The paper also sheds light on global efforts during and after the pandemic. The AI4COVID collaboration used diverse, multi-country datasets to improve the robustness of models for screening and surveillance, while confronting cross-border privacy and security issues. UNICEF’s AI-powered maternal and child health programs demonstrate how predictive tools, frontline training, and resource-allocation analytics can reduce maternal and neonatal mortality in low-resource settings.

Across this portfolio, the through-line is partnership: co-develop datasets, train local teams, and embed tools in the workflows of health ministries, NGOs, and providers so benefits endure after international partners step back.

What stands in the way and what needs to happen next

The authors identify a cluster of obstacles that routinely stall or shrink AI benefits in healthcare. Regulatory fragmentation complicates cross-border data governance and model deployment; data-privacy regimes differ widely, with stringent laws in some regions clashing with limited rules elsewhere; and the digital divide, from bandwidth to cloud infrastructure, limits the use of advanced tools in many LMICs.

They argue for practical fixes that governments and partners can adopt now.

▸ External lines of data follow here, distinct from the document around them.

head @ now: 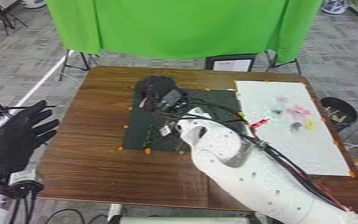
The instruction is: Arrange flowers
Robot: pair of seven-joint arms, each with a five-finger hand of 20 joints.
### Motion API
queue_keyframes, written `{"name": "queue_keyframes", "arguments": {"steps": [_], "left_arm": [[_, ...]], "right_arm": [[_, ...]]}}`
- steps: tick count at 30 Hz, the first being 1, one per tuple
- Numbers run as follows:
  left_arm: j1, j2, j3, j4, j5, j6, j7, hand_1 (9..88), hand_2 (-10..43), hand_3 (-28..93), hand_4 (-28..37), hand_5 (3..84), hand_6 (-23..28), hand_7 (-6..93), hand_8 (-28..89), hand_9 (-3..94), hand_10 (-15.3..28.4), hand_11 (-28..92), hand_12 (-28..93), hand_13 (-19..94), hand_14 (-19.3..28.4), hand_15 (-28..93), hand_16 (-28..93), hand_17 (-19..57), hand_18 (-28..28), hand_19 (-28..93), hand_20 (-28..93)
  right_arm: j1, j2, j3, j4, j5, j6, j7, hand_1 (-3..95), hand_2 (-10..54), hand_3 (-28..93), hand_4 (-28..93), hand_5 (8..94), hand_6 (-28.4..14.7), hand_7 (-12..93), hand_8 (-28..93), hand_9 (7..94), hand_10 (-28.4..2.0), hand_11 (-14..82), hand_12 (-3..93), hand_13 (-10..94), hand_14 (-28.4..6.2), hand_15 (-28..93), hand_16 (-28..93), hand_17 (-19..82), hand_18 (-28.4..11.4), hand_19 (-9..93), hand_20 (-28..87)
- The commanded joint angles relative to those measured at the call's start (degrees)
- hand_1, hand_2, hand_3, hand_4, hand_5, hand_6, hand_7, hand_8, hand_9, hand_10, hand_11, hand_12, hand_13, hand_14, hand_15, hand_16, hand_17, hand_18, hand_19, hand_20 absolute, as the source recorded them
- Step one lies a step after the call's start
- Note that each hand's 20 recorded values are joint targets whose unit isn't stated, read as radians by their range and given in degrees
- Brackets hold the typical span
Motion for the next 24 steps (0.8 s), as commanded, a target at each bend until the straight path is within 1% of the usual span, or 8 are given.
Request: {"name": "queue_keyframes", "arguments": {"steps": [1, 2, 5, 11, 17, 21, 22, 24], "left_arm": [[-2.26, 1.68, 1.73, 0.92, -0.1, 1.0, 0.64, 26.6, -3.5, 69, -26.6, 26.1, 4.3, 25.0, -13, 22.9, 11.5, 21, 19, 19, 15.8, 32, 1, -9.2, 22.6, 42, 9], [-2.83, 2.05, 2.14, 1.14, -0.43, 1.01, 0.81, 26.6, -3.4, 69, -26.6, 26.1, 4.3, 25.0, -13, 22.9, 11.5, 21, 19, 19, 15.9, 32, 1, -9.2, 22.6, 42, 9], [-3.87, 2.76, 3.1, 1.43, 0.04, 1.57, 0.86, 26.6, -3.5, 69, -26.6, 26.1, 4.3, 25.0, -13, 22.9, 11.4, 21, 19, 19, 15.9, 32, 1, -9.3, 22.5, 42, 9], [-6.45, 4.15, 4.92, 2.48, 0.0, 0.66, -0.14, 26.7, -3.5, 69, -26.7, 26.1, 4.3, 25.0, -13, 22.9, 11.4, 21, 19, 19, 15.9, 32, 1, -9.3, 22.6, 42, 9], [-7.28, 4.45, 5.88, 2.81, 0.16, 0.44, -0.54, 26.7, -3.3, 69, -26.7, 26.2, 4.3, 24.9, -13, 22.9, 11.4, 21, 19, 19, 15.9, 32, 1, -9.3, 22.6, 42, 9], [-6.19, 3.88, 5.36, 2.46, 0.14, 0.68, -0.46, 26.8, -3.2, 69, -26.6, 26.2, 4.3, 24.9, -13, 22.9, 11.4, 21, 19, 19, 15.8, 32, 1, -9.3, 22.6, 42, 9], [-6.25, 3.89, 5.39, 2.52, 0.12, 0.75, -0.1, 26.8, -3.2, 69, -26.6, 26.2, 4.3, 24.9, -13, 22.9, 11.4, 21, 19, 19, 15.8, 32, 1, -9.3, 22.6, 42, 9], [-5.99, 3.9, 5.23, 2.44, 0.21, 0.71, -0.29, 26.8, -3.3, 69, -26.6, 26.2, 4.3, 24.9, -13, 22.9, 11.5, 21, 19, 19, 15.9, 32, 1, -9.3, 22.6, 42, 9]], "right_arm": [[0.65, -6.2, -6.15, 5.17, -5.31, -1.2, -0.47, 49.1, -9.5, 87, -23, 63.5, 2.0, 59, 7, 82.1, -6.2, 21.2, 51.6, 78, -1.5, 58, 46, 37, -19.4, 85, 56], [1.29, -6.44, -7.16, 6.28, -5.09, 0.0, -0.14, 49.1, -9.5, 87, -23, 63.4, 2.1, 59, 6, 82.1, -6.0, 21.3, 51.6, 78, -1.6, 58, 45, 37, -19.4, 85, 56], [2.79, -7.35, -9.31, 9.13, -6.9, 0.8, 0.67, 49.2, -9.5, 87, -24, 63.7, 2.3, 59, 6, 82.4, -5.5, 21.0, 51.2, 77, -2.3, 60, 45, 36, -19.6, 85, 57], [4.79, -8.65, -11.86, 13.91, -9.5, 3.43, 3.46, 49.7, -9.5, 86, -26, 64.3, 2.8, 58, 7, 83.2, -4.6, 19.5, 51.0, 77, -2.9, 64, 43, 36, -19.9, 87, 57], [4.37, -9.17, -11.08, 15.11, -12.48, -0.23, 5.44, 49.9, -9.5, 85, -28, 64.3, 3.0, 56, 7, 82.8, -4.4, 17.9, 50.8, 76, -3.1, 65, 43, 36, -19.7, 87, 57], [3.84, -9.23, -10.08, 14.45, -13.98, -5.23, 5.52, 48.5, -9.5, 85, -28, 63.0, 2.7, 55, 6, 81.3, -4.5, 16.8, 50.4, 74, -3.6, 66, 42, 35, -19.5, 87, 57], [4.21, -9.04, -10.12, 14.23, -13.63, -6.28, 5.45, 48.1, -9.5, 85, -28, 62.3, 2.6, 55, 6, 80.9, -4.6, 16.6, 50.3, 73, -3.6, 66, 42, 34, -19.4, 86, 57], [3.73, -9.09, -9.36, 13.76, -13.51, -8.91, 4.89, 46.7, -9.5, 84, -28, 61.1, 2.4, 55, 6, 79.7, -4.8, 16.2, 50.0, 72, -3.8, 66, 42, 33, -19.3, 86, 57]]}}
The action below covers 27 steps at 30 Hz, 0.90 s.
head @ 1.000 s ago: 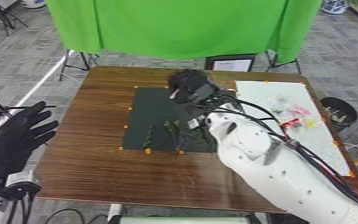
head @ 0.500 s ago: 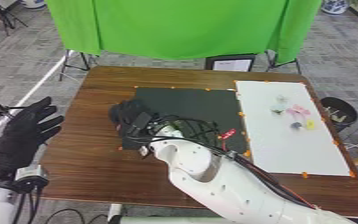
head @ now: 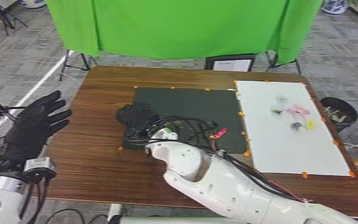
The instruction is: Arrange flowers
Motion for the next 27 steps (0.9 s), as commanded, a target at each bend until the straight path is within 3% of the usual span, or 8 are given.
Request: {"name": "queue_keyframes", "arguments": {"steps": [1, 5, 8, 12, 17, 20, 23, 27], "left_arm": [[1.38, -0.54, -0.47, -0.18, 0.16, 0.0, -0.14, 26.8, -3.3, 69, -26.6, 26.1, 4.3, 24.9, -13, 22.9, 11.4, 21, 19, 19, 15.8, 32, 1, -9.3, 22.6, 42, 9], [1.12, -0.58, -0.45, -0.03, 0.34, -0.36, -0.53, 26.8, -3.3, 69, -26.6, 26.1, 4.3, 24.9, -13, 22.8, 11.4, 21, 19, 19, 15.8, 32, 1, -9.4, 22.6, 42, 9], [1.01, -0.57, -0.39, 0.06, 0.33, -0.55, -0.73, 26.8, -3.4, 69, -26.6, 26.1, 4.3, 24.9, -13, 22.8, 11.4, 21, 19, 19, 15.8, 32, 1, -9.4, 22.6, 42, 9], [1.37, -0.89, -0.58, -0.04, 0.38, -0.45, -0.8, 26.9, -3.2, 69, -26.6, 26.1, 4.3, 25.0, -13, 22.8, 11.4, 21, 19, 19, 15.8, 32, 1, -9.3, 22.6, 42, 9], [3.47, -2.35, -1.22, -0.6, 0.28, 0.33, -0.34, 26.7, -3.4, 69, -26.5, 26.1, 4.3, 25.1, -13, 22.8, 11.4, 21, 19, 19, 15.8, 32, 1, -9.3, 22.5, 42, 9], [4.52, -3.18, -1.26, -0.79, 0.14, 0.76, -0.01, 26.6, -3.4, 69, -26.6, 26.1, 4.3, 25.1, -13, 22.8, 11.4, 21, 19, 19, 15.8, 32, 1, -9.3, 22.5, 42, 9], [5.33, -3.74, -1.34, -0.89, 0.1, 0.79, 0.12, 26.6, -3.4, 69, -26.6, 26.1, 4.3, 25.0, -13, 22.8, 11.4, 21, 19, 19, 15.8, 32, 1, -9.3, 22.5, 42, 9], [5.76, -4.56, -1.09, -0.89, 0.28, 0.38, -0.23, 26.5, -3.4, 69, -26.6, 26.1, 4.3, 25.0, -13, 22.8, 11.4, 21, 19, 19, 15.8, 32, 1, -9.3, 22.5, 42, 9]], "right_arm": [[0.05, -0.32, 1.68, -1.3, -1.25, -8.44, -0.61, 45.6, -9.5, 84, -28, 60.4, 2.0, 54, 5, 78.8, -4.9, 15.8, 49.6, 71, -3.7, 67, 42, 33, -19.4, 86, 57], [-0.3, -0.5, 2.32, -1.79, -1.32, -11.29, -0.34, 43.0, -9.5, 83, -28, 58.4, 1.3, 54, 4, 76.3, -5.5, 15.3, 48.1, 68, -4.6, 69, 38, 31, -19.4, 85, 57], [-0.39, -0.53, 2.44, -2.01, -1.39, -11.46, 0.17, 39.0, -9.5, 83, -28, 55.9, 0.5, 52, 3, 69.2, -7.6, 25.8, 38.5, 65, -5.6, 72, 35, 29, -19.8, 84, 59], [-0.57, -0.45, 3.44, -2.9, -0.86, -12.9, 0.34, 35.2, -9.5, 86, -28, 54.6, 0.2, 48, 2, 65.6, -8.8, 32.3, 31.4, 63, -6.1, 74, 35, 28, -19.9, 83, 60], [-1.25, -0.08, 6.37, -5.5, -0.45, -16.22, -0.96, 30.7, -9.5, 89, -28, 52.5, -0.6, 47, -18, 61.9, -9.9, 34.5, 26.8, 60, -6.6, 76, 35, 27, -20.1, 83, 60], [-1.9, 0.62, 8.97, -9.46, 0.91, -22.72, -0.75, 27.9, -9.5, 89, -28, 48.8, -2.0, 45, -18, 57.4, -10.5, 33.9, 26.4, 58, -7.3, 77, 35, 25, -20.5, 82, 60], [-2.48, 1.67, 10.63, -12.3, 1.33, -22.44, -1.24, 23.8, -9.5, 88, -28, 40.5, -5.0, 42, -17, 46.5, -11.9, 35.3, 27.0, 53, -9.0, 78, 33, 21, -21.9, 79, 60], [-3.76, 4.4, 13.65, -17.49, 3.64, -22.97, -1.24, 22.9, -9.5, 88, -28, 34.6, -6.1, 41, -17, 40.9, -13.0, 34.5, 27.3, 51, -9.7, 79, 31, 20, -22.1, 78, 60]]}}
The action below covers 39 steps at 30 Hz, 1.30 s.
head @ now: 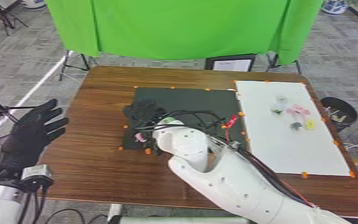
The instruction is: Arrange flowers
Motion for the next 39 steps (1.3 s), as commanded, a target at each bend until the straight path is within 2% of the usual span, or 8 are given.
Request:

Harmonize rules for anonymization, interoperability, and algorithmic transparency to enable lawful, trusted sharing; expand connectivity and digital health infrastructure; and invest in digital literacy so clinicians understand both the strengths and limits of AI tools. These steps tie directly to SDG 9 and SDG 10 by building resilient infrastructure and reducing inequalities in access to innovation.

The paper notes that widely used reference frameworks already exist to help structure collaboration, ranging from the Global Alliance for Genomics and Health’s guidance on responsible data sharing to health-data-space initiatives that aim to standardize access and control. Adopting such models can accelerate trust and interoperability across borders.

But policy alignment alone won’t close the gap. The authors call for capacity-building as a first-order outcome of partnerships: technical training paired with ethical and clinical education; funding for local research; and development of region-specific models co-designed with local communities so systems are appropriate for context and sustainable beyond grant cycles.

Finally, donors and investors need to correct the funding imbalance by allocating a larger share of research and innovation capital to LMIC institutions. Without this shift, the paper suggests, global AI health collaborations will struggle to produce equitable results at scale.